If provided seeds geodataframe has no crs defined.

ValueError

If any seed is outside WGS84 coordinates domain.

Source code in srai/regionalizers/voronoi_regionalizer.py
def __init__(
    self,
    seeds: Union[gpd.GeoDataFrame, list[Point]],
    max_meters_between_points: int = 10_000,
    num_of_multiprocessing_workers: int = -1,
    multiprocessing_activation_threshold: Optional[int] = None,
) -> None:
    """
    Init VoronoiRegionalizer.

    All (multi)polygons from seeds GeoDataFrame will be transformed to their centroids,
    because scipy function requires only points as an input.

    Args:
        seeds (Union[gpd.GeoDataFrame, List[Point]]): List of points or a GeoDataFrame
            with seeds for creating a tessellation. Every non-point geometry will be mapped
            to a centroid. Minimum 4 seeds are required. Seeds cannot lie on a single arc.
            Empty seeds will be removed.
        max_meters_between_points (int): Maximal distance in meters between two points
            in a resulting polygon. Higher number results lower resolution of a polygon.
        num_of_multiprocessing_workers (int): Number of workers used for
            multiprocessing. Defaults to `-1` which results in a total number of available
            cpu threads. `0` and `1` values disable multiprocessing.
            Similar to `n_jobs` parameter from `scikit-learn` library.
        multiprocessing_activation_threshold (int, optional): Number of seeds required to start
            processing on multiple processes. Activating multiprocessing for a small
            amount of points might not be feasible. Defaults to 100.

    Raises:
        ValueError: If any seed is duplicated.
        ValueError: If less than 4 seeds are provided.
        ValueError: If provided seeds geodataframe has no crs defined.
        ValueError: If any seed is outside WGS84 coordinates domain.
    """
    import_optional_dependencies(
        dependency_group="voronoi",
        modules=["haversine", "pymap3d", "scipy", "spherical_geometry"],
    )
    self.region_ids: list[Hashable] = []
    self.seeds: list[Point] = []

    if isinstance(seeds, gpd.GeoDataFrame):
        from ._spherical_voronoi import _parse_geodataframe_seeds

        self.seeds, self.region_ids = _parse_geodataframe_seeds(seeds)
    else:
        self.seeds = seeds
        self.region_ids = list(range(len(seeds)))

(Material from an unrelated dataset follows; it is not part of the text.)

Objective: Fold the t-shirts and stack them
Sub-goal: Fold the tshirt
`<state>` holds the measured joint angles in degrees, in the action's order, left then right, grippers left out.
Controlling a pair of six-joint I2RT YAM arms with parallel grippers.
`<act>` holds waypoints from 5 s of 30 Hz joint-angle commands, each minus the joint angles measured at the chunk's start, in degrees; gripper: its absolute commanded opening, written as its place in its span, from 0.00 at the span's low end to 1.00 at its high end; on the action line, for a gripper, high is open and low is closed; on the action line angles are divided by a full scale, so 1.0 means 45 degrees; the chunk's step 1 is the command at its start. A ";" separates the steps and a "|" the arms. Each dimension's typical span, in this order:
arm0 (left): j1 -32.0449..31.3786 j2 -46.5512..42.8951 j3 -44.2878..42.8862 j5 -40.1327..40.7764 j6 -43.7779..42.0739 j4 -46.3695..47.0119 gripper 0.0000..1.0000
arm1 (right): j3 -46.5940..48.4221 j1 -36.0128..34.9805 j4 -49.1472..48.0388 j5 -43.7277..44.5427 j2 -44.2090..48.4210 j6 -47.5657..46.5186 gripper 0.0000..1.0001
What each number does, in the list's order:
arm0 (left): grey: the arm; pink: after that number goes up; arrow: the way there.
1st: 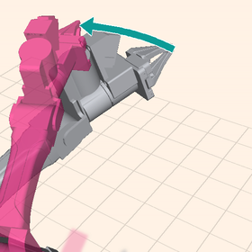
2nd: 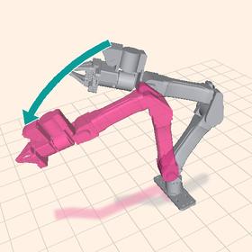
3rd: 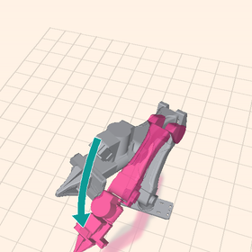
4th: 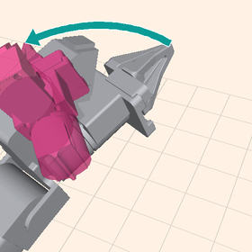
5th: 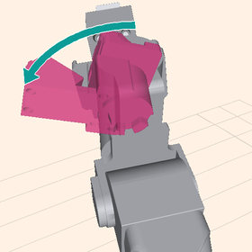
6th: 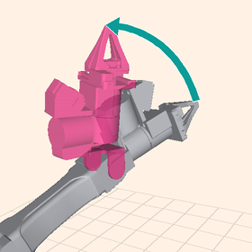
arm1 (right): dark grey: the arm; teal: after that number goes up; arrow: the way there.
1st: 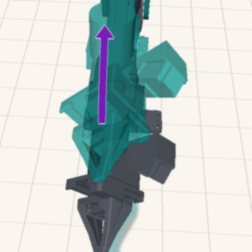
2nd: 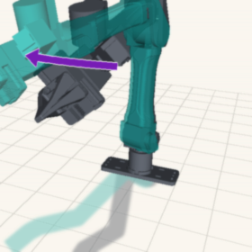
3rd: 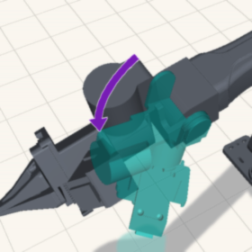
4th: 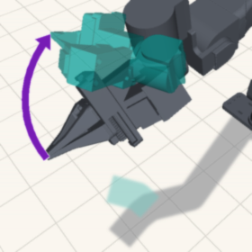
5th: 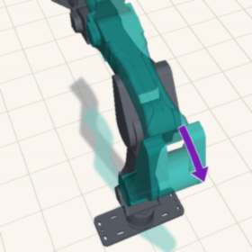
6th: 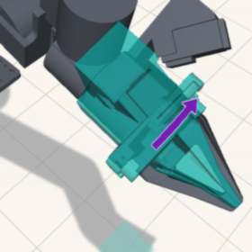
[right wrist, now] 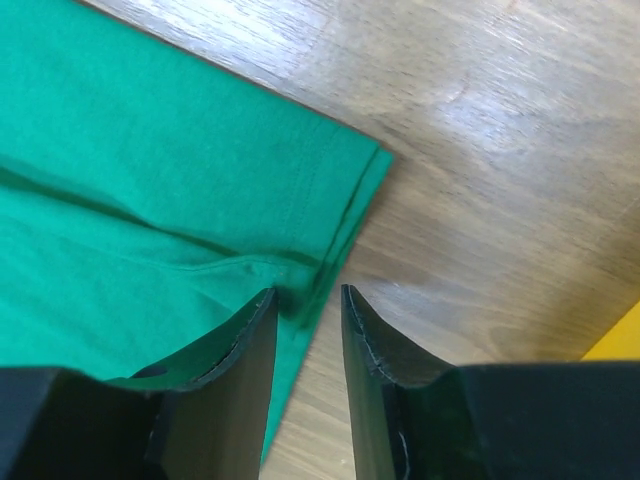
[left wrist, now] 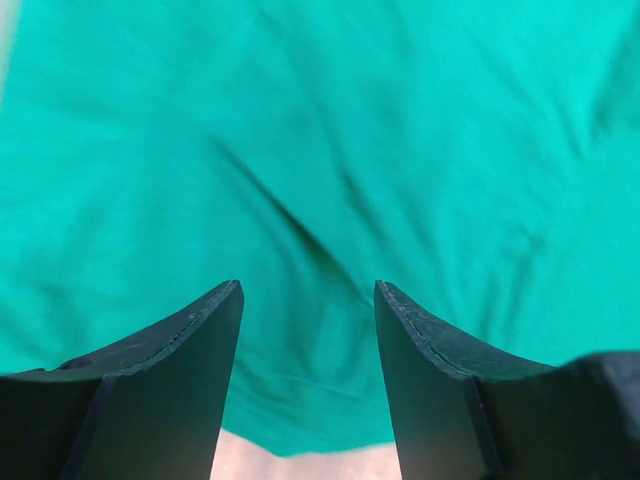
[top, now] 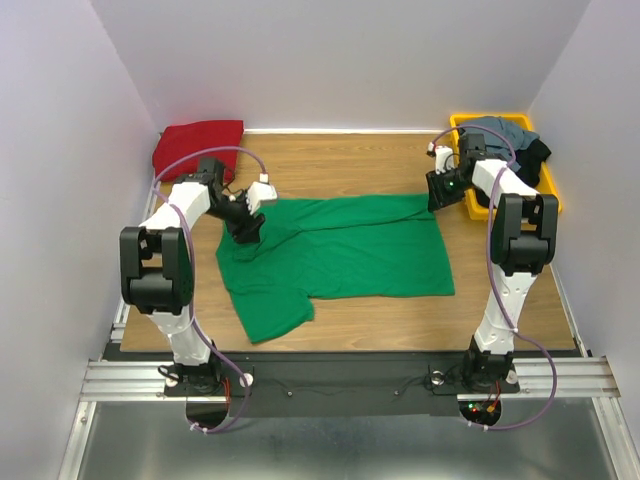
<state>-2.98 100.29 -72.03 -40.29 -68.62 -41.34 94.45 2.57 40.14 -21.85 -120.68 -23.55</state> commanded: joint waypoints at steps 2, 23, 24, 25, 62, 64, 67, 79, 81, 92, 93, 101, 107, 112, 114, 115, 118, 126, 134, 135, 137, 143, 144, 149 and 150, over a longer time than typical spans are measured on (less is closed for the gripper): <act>-0.0060 0.0932 -0.1453 -0.1084 0.3561 0.1703 0.65 | 0.0942 -0.0024 0.0201 -0.0730 0.0373 0.0272 0.37; -0.2109 0.2346 -0.1964 -0.1553 0.5291 0.2060 0.38 | 0.1139 -0.0024 0.0904 -0.0732 0.0041 0.0077 0.45; -0.2265 0.2168 -0.1711 -0.1515 0.4573 0.1614 0.34 | 0.1178 -0.0024 0.0904 -0.0731 0.0157 0.0058 0.45; -0.2383 0.2012 -0.1592 -0.1476 0.4275 0.1358 0.27 | 0.1217 -0.0024 0.0923 -0.0693 0.0197 0.0038 0.44; -0.1642 0.1268 -0.1455 -0.0831 0.3823 0.1101 0.57 | 0.1257 -0.0102 0.1958 -0.1044 0.0196 -0.0723 0.07; -0.1545 0.1248 -0.1396 -0.0870 0.3842 0.1082 0.57 | 0.0964 -0.0102 0.2075 -0.1024 0.0509 -0.1033 0.01; -0.1389 0.1170 -0.1337 -0.0851 0.3862 0.1082 0.57 | 0.0204 -0.0102 0.2310 -0.0927 0.1114 -0.1968 0.01; -0.0900 0.0723 -0.1279 -0.0813 0.5399 0.1997 0.57 | -0.0293 -0.0141 0.2349 0.1067 0.1702 -0.4008 0.47; -0.0880 0.0604 -0.1181 -0.0404 0.6295 0.3144 0.57 | 0.0296 -0.0141 0.2369 0.0718 0.1585 -0.3577 0.48; -0.0509 0.1266 -0.1083 0.2876 1.0697 0.6765 0.48 | 0.1766 -0.0803 0.2389 -0.0772 0.0002 -0.0314 0.34; -0.0470 0.1345 -0.1103 0.2996 1.0795 0.6843 0.48 | 0.1609 -0.0902 0.2369 -0.0345 -0.0056 -0.0333 0.34; -0.0333 0.1600 -0.0674 0.3192 1.0796 0.6863 0.48 | 0.0281 -0.0942 0.1276 0.1611 0.0839 0.0818 0.41; -0.0333 0.1639 -0.0224 0.3290 1.0815 0.7156 0.48 | -0.0190 -0.0650 0.0554 0.2178 0.1292 0.1774 0.43; -0.0294 0.1678 -0.0263 0.3310 1.0796 0.7195 0.48 | 0.0435 -0.0220 0.0436 0.2101 0.0589 0.2498 0.44; -0.0314 0.1678 -0.0282 0.3310 1.0757 0.7195 0.49 | 0.0649 -0.0219 0.0396 0.1887 0.0355 0.2616 0.45; -0.0294 0.1697 -0.0282 0.3290 1.0737 0.7195 0.49 | 0.0651 -0.0219 0.0396 0.1828 0.0354 0.2674 0.45; -0.0314 0.1834 -0.0360 0.3329 1.0757 0.7175 0.49 | 0.0924 -0.0219 0.0377 0.1730 -0.0016 0.2889 0.45; -0.0294 0.1952 -0.0419 0.3251 1.0815 0.7175 0.50 | 0.1353 -0.0200 0.0279 0.1087 -0.0544 0.3241 0.41; -0.0314 0.2088 -0.0536 0.3329 1.0835 0.7137 0.50 | 0.1354 -0.0200 0.0298 0.0948 -0.0760 0.3300 0.26; -0.0294 0.2108 -0.0556 0.3329 1.0835 0.7156 0.50 | 0.1373 -0.0200 0.0299 0.0968 -0.0721 0.3300 0.24; -0.0294 0.2147 -0.0595 0.3407 1.0815 0.7137 0.50 | 0.1373 -0.0200 0.0279 0.1065 -0.0662 0.3261 0.19; -0.0158 0.2459 -0.0790 0.3680 1.0952 0.7175 0.49 | 0.1607 -0.0200 0.0260 0.1437 -0.0603 0.3125 0.03; -0.0119 0.2556 -0.0829 0.3797 1.0971 0.7175 0.49 | 0.1724 -0.0200 0.0221 0.1475 -0.0584 0.3143 0.01; 0.0037 0.2986 -0.1199 0.4266 1.1011 0.7039 0.48 | 0.2232 -0.0180 -0.0033 0.1710 -0.0779 0.3027 0.01; 0.0077 0.3103 -0.1220 0.4325 1.1011 0.7039 0.48 | 0.2310 -0.0180 -0.0053 0.1749 -0.0837 0.3007 0.00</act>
<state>-3.70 112.79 -75.02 -23.24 -19.51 -9.56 101.47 1.80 42.72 -15.31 -124.20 -9.30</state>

    self.max_meters_between_points = max_meters_between_points
    self.num_of_multiprocessing_workers = num_of_multiprocessing_workers
    self.multiprocessing_activation_threshold = multiprocessing_activation_threshold

    if len(self.seeds) < 4:
        raise ValueError("Minimum 4 seeds are required.")

    from ._spherical_voronoi import _check_if_in_bounds, _get_duplicated_seeds_ids

    duplicated_seeds_ids = _get_duplicated_seeds_ids(self.seeds, self.region_ids)
    if duplicated_seeds_ids:
        raise ValueError(f"Duplicate seeds present: {duplicated_seeds_ids}.")

    if not _check_if_in_bounds(self.seeds):
        raise ValueError("Seeds outside Earth WGS84 bounding box.")

transform(gdf=None)

Regionalize a given GeoDataFrame.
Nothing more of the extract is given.